Re: [cors] unaddressed security concerns

On Oct 12, 2009, at 7:04 AM, Maciej Stachowiak wrote:

>
> On Oct 9, 2009, at 4:36 PM, Mark S. Miller wrote:
>
>>
>> The last of the links above should make the application to CORS
>> concrete. See also the dismissive replies which followed in that
>> thread. If you find these dismissals plausible, please imagine back  
>> to
>> the world in which CSRF was first diagnosed (second bullet above) as
>> ask if CSRFs would have also seemed merely theoretical back then?

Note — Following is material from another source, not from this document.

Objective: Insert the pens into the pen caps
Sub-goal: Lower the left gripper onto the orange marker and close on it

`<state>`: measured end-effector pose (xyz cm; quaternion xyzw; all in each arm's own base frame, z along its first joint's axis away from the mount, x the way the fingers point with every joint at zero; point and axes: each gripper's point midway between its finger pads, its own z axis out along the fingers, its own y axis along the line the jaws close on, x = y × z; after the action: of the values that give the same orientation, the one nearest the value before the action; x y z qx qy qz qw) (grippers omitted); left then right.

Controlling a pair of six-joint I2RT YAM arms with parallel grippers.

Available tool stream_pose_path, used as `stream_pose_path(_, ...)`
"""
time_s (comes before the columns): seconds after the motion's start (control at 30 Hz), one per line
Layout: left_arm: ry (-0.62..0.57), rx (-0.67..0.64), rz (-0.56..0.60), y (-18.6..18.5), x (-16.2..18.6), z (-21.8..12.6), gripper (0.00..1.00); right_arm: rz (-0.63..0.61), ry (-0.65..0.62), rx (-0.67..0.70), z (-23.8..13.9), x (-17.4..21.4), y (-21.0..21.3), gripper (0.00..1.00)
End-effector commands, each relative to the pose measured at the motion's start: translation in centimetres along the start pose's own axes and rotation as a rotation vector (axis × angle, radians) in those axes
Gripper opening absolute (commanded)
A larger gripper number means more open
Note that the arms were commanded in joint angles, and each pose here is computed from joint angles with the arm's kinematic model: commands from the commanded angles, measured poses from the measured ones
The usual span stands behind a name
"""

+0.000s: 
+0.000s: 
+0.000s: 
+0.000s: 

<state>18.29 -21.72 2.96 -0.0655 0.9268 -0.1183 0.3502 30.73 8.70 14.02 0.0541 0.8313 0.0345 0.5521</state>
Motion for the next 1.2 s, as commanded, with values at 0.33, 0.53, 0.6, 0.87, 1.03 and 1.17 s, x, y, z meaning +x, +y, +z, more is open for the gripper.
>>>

In
>> both cases, the answer "well don't do that" seems to make sense on
>> first analysis for the same reasons.
>
> Tyler claimed the vulnerability in his example could be avoided by  
> not identifying the origin of a cross-site request, but he did not  
> explain how. For example, if photo.example.com instead used a shared  
> secret to identify itself to strage.example.com, the exact same  
> scenario could occur.
>
> I would argue that the vulnerability here is created by using a URI  
> to identify an access-controlled resource on a third-party site.  
> Some ways to safely perform the transaction include:
>
> 1) printer.example.net asks storage.example.org for a one-time write  
> access token for its per-user job spool (perhaps indicating that  
> photo.example.com is the only site authorised to use it), and hands  
> it to photo.example.com, which then uses it to write. It can't tell  
> photo.example.com to overwrite a different photo, because it cannot  
> acquire a write access token for that photo. CORS can help implement  
> this approach - it knows which part of a user's space is writable to  
> printer.example.net, and can use the Origin header to decide that  
> printer.example.net
>
> 2) storage.example.org can offer a "conditional write" service that  
> copies a file only if all parties listed in the request, plus those  
> listed in Origin, have write access. Then when photo.example.com  
> uploads a photo for spooling on behalf of printer.example.net, it  
> can list printer.example.net as one of the domains that must have  
> write access.
>
> Either of these approaches works fine with CORS. Thus, I do not see  
> how the scenario argues against providing the Origin header.
>
> I am sure there are solutions that do not use the Origin header at  
> all, solely using one-time token schemes. However, popular one-time  
> token schemes for cross-origin networking typically require a shared  
> secret, and thus cannot be done client-to-server. Thus, no form of  
> cross-origin client-side networking is helpful for implementing them.
>
> CORS is helpful in these kinds of multi-party scenarios because it  
> allows you to bootstrap a secret token scheme from the client side,  
> by using the combination of Origin and a user credential such as a  
> cookie to grant the initial token, based on the user's pre-existing  
> access grants, and without the need for a shared secret between the  
> two sites that are party to the transaction.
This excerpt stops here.